The ability of UC-MSCs to alter the existing steatohepatitis provides a unique opportunity to use this cell type as an alternative to transplantation for severe cases of Alcoholic Hepatitis. The effectiveness of UC-MSCs is determined by their ability to provide effective paracrine signals. This ability to create a microenvironment of immunomodulation is accomplished through their secretomes. When UC-MSCs reach the liver, their stored secretomes concentrate in the liver, enabling the UC-MSCs to create an immunomodulatory microenvironment. UC-MSCs primarily release these secretomes to alter the immunological landscape by providing prostaglandin E2 and indoleamine 2,3-dioxygenase to suppress T cell activity, and by regulating inflammatory macrophages to provide more constructive and less inflammatory activity. The secretomes also provide hepatocyte growth factor, which is essential for liver regeneration, and vascular endothelial growth factor, highlighting why this approach is becoming a cornerstone of Regenerative Medicine Thailand.
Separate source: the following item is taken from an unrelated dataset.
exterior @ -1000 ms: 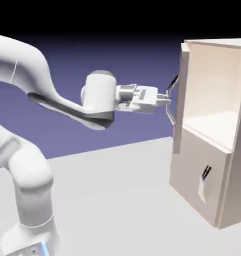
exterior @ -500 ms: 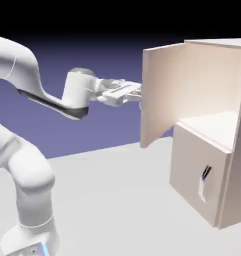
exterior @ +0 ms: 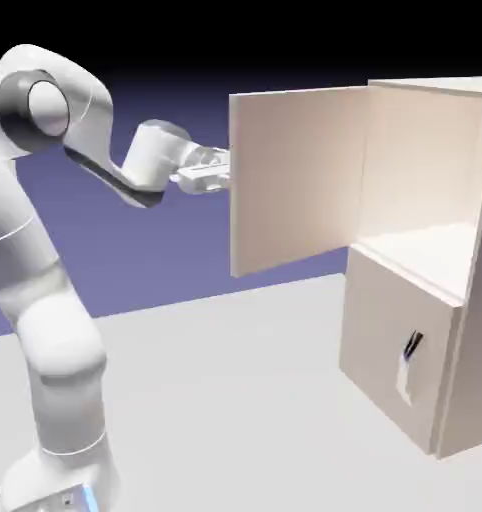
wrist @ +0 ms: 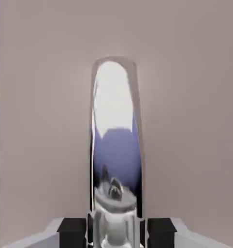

These proteins secreted by UC-MSCs may aid the body’s natural ability to regenerate cells within the liver while also aiding the regeneration of blood vessels and the healthy architecture of tissue damaged by Alcoholic Hepatitis. Additionally, these cells may block the activation of hepatic stellate cells, conditioning the stellate cells to stop the build-up of the extracellular matrix. This cell-based technique, championed within Regenerative Medicine Thailand, is quite useful as it stops the chronic inflammation process at the same time as it is successfully restoring the functional repair process.
Figure 2: Comparative approaches to Alcoholic Hepatitis therapies
Future Directions
The advancement of biotechnology is required when developing cellular therapy. The treatment of certain diseases like Alcoholic Hepatitis by way of the use of UC-MSCs in Southeast Asia is developing quickly. Extending the reach of these therapies fits the concept of Regenerative Medicine Thailand’s vision which strives to position Thailand as Southeast Asia’s leading medical center. There are several high-tech research and development facilities in Thailand which optimize protocol investments on the cultivation of mesenchymal stem cells. The emphasis in research and development is on the development of standard operating procedure manufacturing in order to streamline therapeutic interventions. Thailand is the only country in Southeast Asia that has the capacity to link biotechnology research, clinical practice, and laboratory medicine. The emphasis on the treatment of severe liver disease is to target the biotechnological advanced interventions to shift the burden of disease in the Southeast Asia’s region.